What is needed is the full listing written out exactly, minus the pictures.

● ● ● ●

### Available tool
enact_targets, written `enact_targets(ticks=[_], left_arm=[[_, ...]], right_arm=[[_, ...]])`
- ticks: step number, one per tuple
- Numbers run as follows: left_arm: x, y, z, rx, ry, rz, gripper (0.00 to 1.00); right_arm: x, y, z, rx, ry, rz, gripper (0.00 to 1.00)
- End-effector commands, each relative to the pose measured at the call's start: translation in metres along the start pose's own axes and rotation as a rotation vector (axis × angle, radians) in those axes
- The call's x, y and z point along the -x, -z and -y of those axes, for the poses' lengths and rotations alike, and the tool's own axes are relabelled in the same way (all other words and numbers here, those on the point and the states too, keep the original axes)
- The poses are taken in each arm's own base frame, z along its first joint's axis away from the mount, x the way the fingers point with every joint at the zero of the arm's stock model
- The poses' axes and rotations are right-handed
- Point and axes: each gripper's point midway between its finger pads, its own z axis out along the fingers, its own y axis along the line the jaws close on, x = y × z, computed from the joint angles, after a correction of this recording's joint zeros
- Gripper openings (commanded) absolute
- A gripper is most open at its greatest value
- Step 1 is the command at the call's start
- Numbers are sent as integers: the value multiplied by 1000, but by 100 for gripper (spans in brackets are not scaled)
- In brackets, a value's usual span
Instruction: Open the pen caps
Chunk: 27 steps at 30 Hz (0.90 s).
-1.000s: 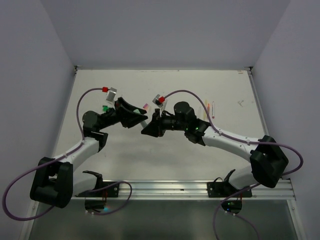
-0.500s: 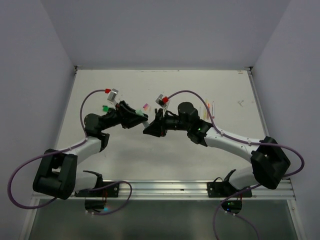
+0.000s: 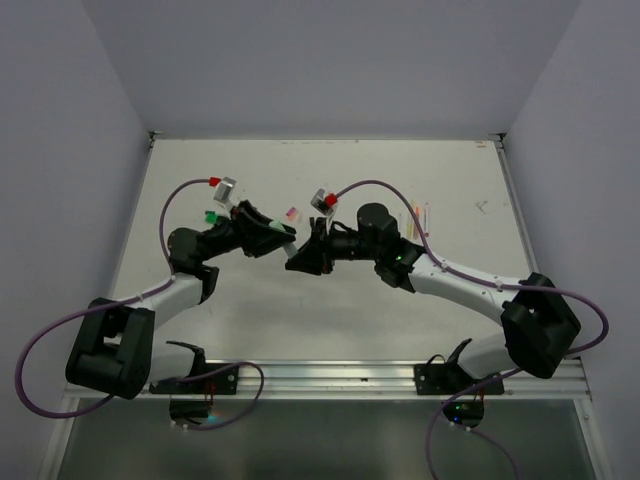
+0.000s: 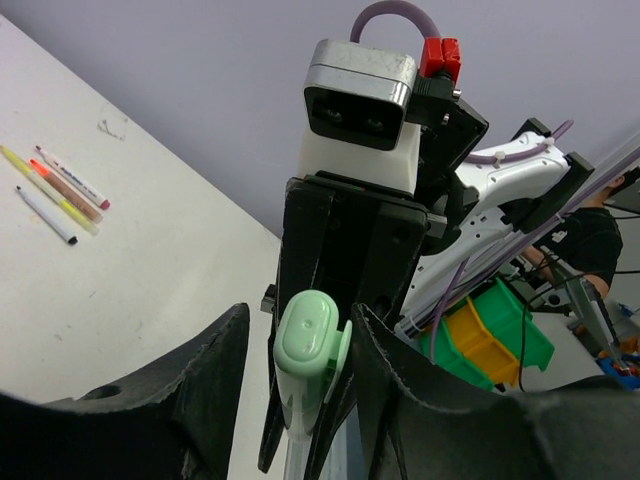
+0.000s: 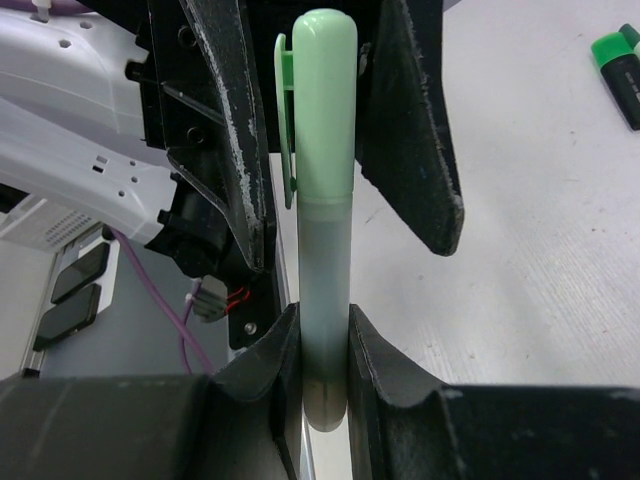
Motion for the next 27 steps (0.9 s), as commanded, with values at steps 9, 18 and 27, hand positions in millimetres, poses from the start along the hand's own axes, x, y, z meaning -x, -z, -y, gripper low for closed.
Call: enact_targets(ticks=[9,18,27], left_arm=[[32,-7,30,-104,-263,83,47],[31,-6,30,-91,-292,75,36],[25,-3,29,-90,-298,63,33]], right_arm=[[7,-5,-9,65,3,7,0],[12,-6,-9,63,-1,30,0],[16,-7,-9,66,-10,45,0]])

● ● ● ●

### [Response to the task]
### Available tool
enact_targets, written `enact_targets(ticks=[_], left_arm=[[_, ...]], right_arm=[[_, ...]])`
- ticks: step number, one per tuple
- Numbers run as follows: left_arm: x, y, z, rx, ry, rz, gripper (0.00 to 1.00); right_arm: x, y, z, rx, ry, rz, gripper (0.00 to 1.00)
- End-effector commands, each relative to the pose measured at the call's start: translation in metres along the start pose's own axes and rotation as a rotation vector (axis × angle, radians) in those axes
- The call's x, y and z point along the -x, -z and -y of those axes, for the poses' lengths and rotations alike, and the tool's own axes are relabelled in the same way (all other words and numbers here, those on the point and the states too, keep the original axes)
- The poses are taken in each arm's own base frame, z along its first joint's axis away from the mount, x the way the fingers point with every joint at the zero of the arm's stock model
- The poses' axes and rotations are right-handed
- Point and axes: each gripper's point midway between its finger pads, its own z axis out along the fingers, its own y axis along the line the jaws close on, x = y × z, computed from the joint angles, after a correction of this recording's joint zeros
- Gripper openings (commanded) absolute
- A gripper is most open at its greatest value
- Step 1 is the command at the call's start
- Numbers are sent as integers: the value multiplied by 1000, but by 100 for gripper (spans in brackets are not scaled)
- In brackets, a value's usual span
Instruction: Open the pen caps
Chunk: 27 steps at 30 Hz (0.90 s).
-1.000s: 
-0.500s: 
+0.000s: 
+0.000s: 
+0.000s: 
Motion for the next 27 steps (0.9 s), as commanded, with values at steps 9, 18 and 27, hand positions in millimetres, poses from the start along the hand's own axes, x, y, z meaning -x, -z, -y, gripper low for closed.
Call: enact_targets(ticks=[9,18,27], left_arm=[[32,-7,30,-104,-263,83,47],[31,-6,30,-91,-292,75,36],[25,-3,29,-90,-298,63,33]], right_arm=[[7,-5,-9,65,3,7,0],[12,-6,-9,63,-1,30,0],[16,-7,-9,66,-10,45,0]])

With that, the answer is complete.